So I’ve joined up to the trackback working group, and I decided I’d better have a proper trackback implementation to play with … given this is all very important for claddier the time investment was worth it.

So here is my toy standalone implementation for playing with. I have no idea whether it is actually properly compliant, but it works for me. If folk want to point out why it’s wrong I’ll be grateful. But note it’s only toy code, it’s not for real work.

There are five files here:

  • NewTrackbackStuff.py - which consists of three classes which I’ll document below: a TrackbackProvider (handles the trackbacks), which uses the Handler to provide a dumb but persistent store. There is also a StandardPing class to help with various manipulations … (it’s really unnecessary, but helped me with debugging and thinking etc).
  • cgi_server.py - a dumb server which runs
  • tb_server.py on the localhost at port 8001.
  • ElementTree.py (part of the fabulous package by Fredrik Lundh and included here for completeness)
  • test_tb_server.py which tests the trackback to the persistent store.

It’s all pretty simple stuff, anyway, this is how you invoke trackback, assuming you have the tb_server running locally on port 8001:

import urllib,urllib2

payload={'title':'a new citing article title',
		'url':'url of citing article',
		'excerpt':'And so we cite blah ... carefully  ...',
		'blog_name':'Name of collection which hosts citing article'}

s=urllib.urlencode(payload)

req=urllib2.Request('http://localhost:8001/cgi/tb_server.py/link1')
req.add_header('User-Agent','bnl trackback tester v0.2')
req.add_header('Content-Type','application/x-www-form-urlencoded')
fd=urllib2.urlopen(req,s)
print fd.readlines()

There’s not much to say about that.
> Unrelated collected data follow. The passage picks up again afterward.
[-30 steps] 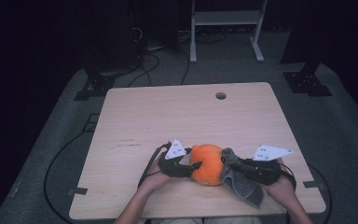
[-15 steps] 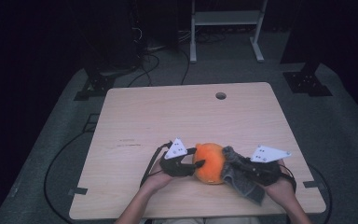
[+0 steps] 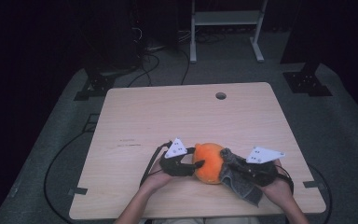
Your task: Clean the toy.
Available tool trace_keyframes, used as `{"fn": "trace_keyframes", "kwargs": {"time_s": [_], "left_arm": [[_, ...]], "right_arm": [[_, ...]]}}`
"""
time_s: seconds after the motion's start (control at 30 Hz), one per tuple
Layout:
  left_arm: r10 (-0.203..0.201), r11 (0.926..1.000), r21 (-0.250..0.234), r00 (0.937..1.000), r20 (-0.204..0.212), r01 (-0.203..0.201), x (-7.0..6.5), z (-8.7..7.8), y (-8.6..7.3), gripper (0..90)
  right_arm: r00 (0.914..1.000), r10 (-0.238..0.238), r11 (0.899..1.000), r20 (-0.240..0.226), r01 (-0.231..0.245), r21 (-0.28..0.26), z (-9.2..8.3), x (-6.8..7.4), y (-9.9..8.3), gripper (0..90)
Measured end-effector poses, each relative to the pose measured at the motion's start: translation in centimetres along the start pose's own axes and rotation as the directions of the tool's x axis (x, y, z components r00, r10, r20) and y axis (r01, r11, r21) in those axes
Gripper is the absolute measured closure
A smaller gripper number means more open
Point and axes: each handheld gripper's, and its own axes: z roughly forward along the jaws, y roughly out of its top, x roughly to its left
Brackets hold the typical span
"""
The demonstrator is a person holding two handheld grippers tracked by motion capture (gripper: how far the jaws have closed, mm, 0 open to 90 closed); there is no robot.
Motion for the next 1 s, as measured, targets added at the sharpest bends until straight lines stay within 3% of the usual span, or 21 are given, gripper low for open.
{"fn": "trace_keyframes", "kwargs": {"time_s": [0.07, 0.13, 0.2, 0.27, 0.33, 0.43, 0.47, 0.5, 0.57, 0.6, 0.63, 0.67, 0.83, 0.93, 1.0], "left_arm": [[-0.061, 0.9981, 0.008, 0.9981, 0.004, 0.061, 0.2, 0.2, 0.0, 19.5], [-0.081, 0.9965, 0.024, 0.9959, 0.039, 0.08, 0.2, 0.5, -0.2, 20.6], [-0.049, 0.9988, 0.008, 0.9976, 0.05, 0.048, -0.1, 0.4, -0.1, 30.2], [0.047, 0.9989, 0.005, 0.9973, 0.055, -0.048, -0.9, 0.2, 0.1, 34.2], [0.15, 0.9887, -0.007, 0.986, 0.074, -0.15, -1.9, 0.2, 0.3, 36.6], [0.286, 0.9583, -0.03, 0.9511, 0.117, -0.284, -3.4, 0.0, 0.5, 37.5], [0.308, 0.9512, -0.033, 0.9425, 0.129, -0.307, -3.7, -0.1, 0.5, 37.4], [0.314, 0.9493, -0.034, 0.9395, 0.136, -0.313, -3.8, -0.2, 0.6, 37.1], [0.275, 0.9614, -0.035, 0.9528, 0.129, -0.273, -3.7, -0.2, 0.8, 32.8], [0.203, 0.9792, -0.02, 0.9733, 0.107, -0.202, -3.4, 0.1, 1.0, 26.1], [0.132, 0.9911, 0.009, 0.9865, 0.097, -0.133, -3.2, 0.4, 1.1, 19.8], [0.099, 0.9943, 0.03, 0.9899, 0.102, -0.102, -3.2, 0.7, 1.1, 19.5], [0.191, 0.9809, 0.014, 0.9751, 0.112, -0.194, -3.9, 0.6, 0.8, 31.8], [0.22, 0.9741, 0.024, 0.9675, 0.124, -0.225, -3.7, 0.4, 0.6, 34.1], [0.219, 0.9742, 0.026, 0.9667, 0.132, -0.224, -3.5, 0.3, 0.5, 34.7]], "right_arm": [[0.9997, -0.012, 1.0, -0.02, 0.013, 0.016, 0.2, 0.2, -0.1, 76.2], [0.9989, -0.032, 0.999, -0.035, 0.033, 0.027, 0.2, 0.4, 0.0, 76.0], [0.9985, -0.026, 0.999, -0.047, 0.027, 0.028, -0.2, 0.2, 0.1, 76.1], [0.998, -0.021, 1.0, -0.06, 0.02, -0.003, -0.9, 0.1, 0.6, 76.2], [0.9961, -0.03, 0.999, -0.083, 0.027, -0.038, -1.5, 0.4, 1.7, 76.2], [0.9907, -0.063, 0.996, -0.12, 0.055, -0.076, -1.8, 0.9, 3.4, 76.2], [0.9892, -0.068, 0.996, -0.129, 0.06, -0.069, -1.6, 1.1, 3.7, 76.2], [0.9884, -0.073, 0.996, -0.133, 0.066, -0.06, -1.4, 1.2, 3.9, 76.2], [0.9879, -0.073, 0.997, -0.137, 0.068, -0.038, -0.7, 1.1, 3.6, 76.3], [0.9876, -0.065, 0.998, -0.143, 0.061, -0.032, -0.5, 1.1, 3.3, 76.3], [0.9865, -0.053, 0.998, -0.155, 0.049, -0.027, -0.2, 1.1, 2.9, 76.3], [0.9843, -0.048, 0.999, -0.17, 0.044, -0.032, -0.2, 1.1, 2.7, 76.3], [0.9862, -0.061, 0.998, -0.154, 0.056, -0.038, -0.6, 0.9, 2.9, 76.3], [0.9917, -0.023, 0.999, -0.126, 0.02, -0.026, -0.9, -0.3, 2.2, 76.4], [0.9944, 0.038, 0.999, -0.098, -0.039, -0.009, -0.9, -1.7, 1.2, 76.4]]}}
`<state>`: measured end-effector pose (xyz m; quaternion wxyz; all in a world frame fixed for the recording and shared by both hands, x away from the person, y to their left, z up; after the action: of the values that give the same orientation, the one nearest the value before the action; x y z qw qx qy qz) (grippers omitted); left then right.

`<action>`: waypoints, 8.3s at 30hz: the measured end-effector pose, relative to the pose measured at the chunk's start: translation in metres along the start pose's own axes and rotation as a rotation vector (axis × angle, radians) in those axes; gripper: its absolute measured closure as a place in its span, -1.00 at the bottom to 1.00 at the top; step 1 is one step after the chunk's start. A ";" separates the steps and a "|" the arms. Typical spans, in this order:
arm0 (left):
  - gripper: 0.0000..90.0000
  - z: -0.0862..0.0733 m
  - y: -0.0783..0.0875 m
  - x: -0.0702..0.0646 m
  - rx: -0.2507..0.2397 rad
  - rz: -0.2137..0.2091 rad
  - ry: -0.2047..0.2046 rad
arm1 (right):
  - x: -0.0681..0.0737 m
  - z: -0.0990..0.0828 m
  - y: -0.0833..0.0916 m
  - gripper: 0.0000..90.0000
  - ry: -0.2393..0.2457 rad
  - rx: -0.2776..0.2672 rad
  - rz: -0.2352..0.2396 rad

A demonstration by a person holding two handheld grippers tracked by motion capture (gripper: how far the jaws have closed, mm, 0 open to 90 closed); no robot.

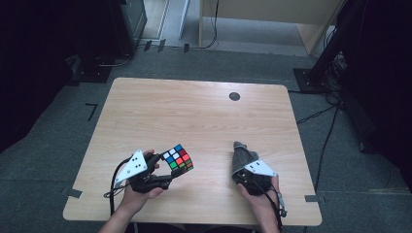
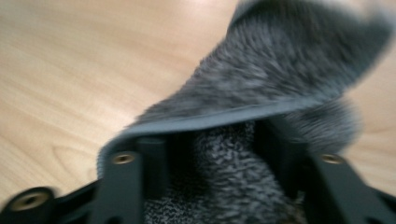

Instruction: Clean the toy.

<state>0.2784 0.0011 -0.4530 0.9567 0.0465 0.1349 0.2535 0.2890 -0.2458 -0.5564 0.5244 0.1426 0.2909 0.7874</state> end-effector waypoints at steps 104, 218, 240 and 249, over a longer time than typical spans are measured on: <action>-0.65 -0.040 -0.029 -0.013 0.221 0.149 -0.376 | 0.104 0.073 0.055 -0.24 -0.105 -0.278 0.274; -0.24 -0.056 -0.031 -0.033 0.307 -0.005 -0.348 | 0.116 0.080 0.073 0.59 -0.091 -0.318 0.426; -0.24 -0.048 -0.025 -0.027 0.275 0.018 -0.358 | 0.080 0.074 0.071 0.57 -0.211 -0.322 0.352; -0.24 -0.068 -0.042 -0.028 0.441 0.168 -0.424 | 0.136 0.073 0.064 0.16 0.170 -0.264 0.155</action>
<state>0.2558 -0.0478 -0.5183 0.9060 0.3159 -0.0202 0.2811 0.2245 -0.1172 -0.4704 0.4499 0.0273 0.2162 0.8661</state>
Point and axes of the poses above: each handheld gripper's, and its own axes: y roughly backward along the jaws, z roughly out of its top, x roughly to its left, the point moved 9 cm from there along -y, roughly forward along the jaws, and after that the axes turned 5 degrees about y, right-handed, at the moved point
The server looks like this:

#!/usr/bin/env python
from NewTrackbackStuff import TrackBackProvider,Handler
import cgi,os
#mport cgitb
#cgitb.enable()

handler=Handler()
relative_path=os.environ.get("PATH_INFO").strip('/')
method=os.environ.get("REQUEST_METHOD")
cgifields=cgi.FieldStorage()

print "Content-type: text/html"
print

tb=TrackBackProvider(method,relative_path,cgifields,handler)
print tb.result()

So all the fun stuff is in NewTrackBackStuff in the TrackBackProvider:

class TrackBackProvider:
    	''' This is a very simpler CGI handler for incoming trackback pings, all it
	does is accept the ping if appropriate, and biff it in a dumb persistence
	store '''
	def __init__(self, method, relative_path, cgifields, handler):
		''' Provides trackback services
		    (The handler provides a persistent store)
		'''
		self.method=method
		self.relative_path=relative_path
		self.fields={}
		#lose the MiniFieldStorage syntax:
		for key in cgifields: self.fields[key]=cgifields[key].value
        	self.handler = handler

		self.noid='Incorrect permalink ID'
        	self.nostore='Cannot store the ping information'
        	self.invalid='Invalid ping format'
		self.nourl='Invalid or nonexistent ping url'
		self.noretrieve='Unable to retreive information'
		self.xmlhdr='<?xml version="1.0" encoding="iso-8859-1"?>'

	def result(self):
        	target=self.relative_path
            	if target=='': return self.__Response(self.noid)
		if not self.handler.checkTargetExists(target): self.__Response(self.noid)
		if self.method=='POST':
			''' All incoming pings should be a post '''
			try:
				ping=StandardPing(self.fields)
				if ping.noValidURL(): return self.__Response(self.nourl)
			except:
				return self.__Response(self.invalid+str(self.fields))
			try:
				r=self.handler.store(target,ping)
				return self.__Response()
			except:
				return self.__Response(self.nostore)
		elif self.method=='GET':
			# this should get the resource at the trackback target ...
			try:
				r=self.handler.retrieve(target)
				return self.xmlhdr+r
			except:
            			return self.__Response(self.noretrieve)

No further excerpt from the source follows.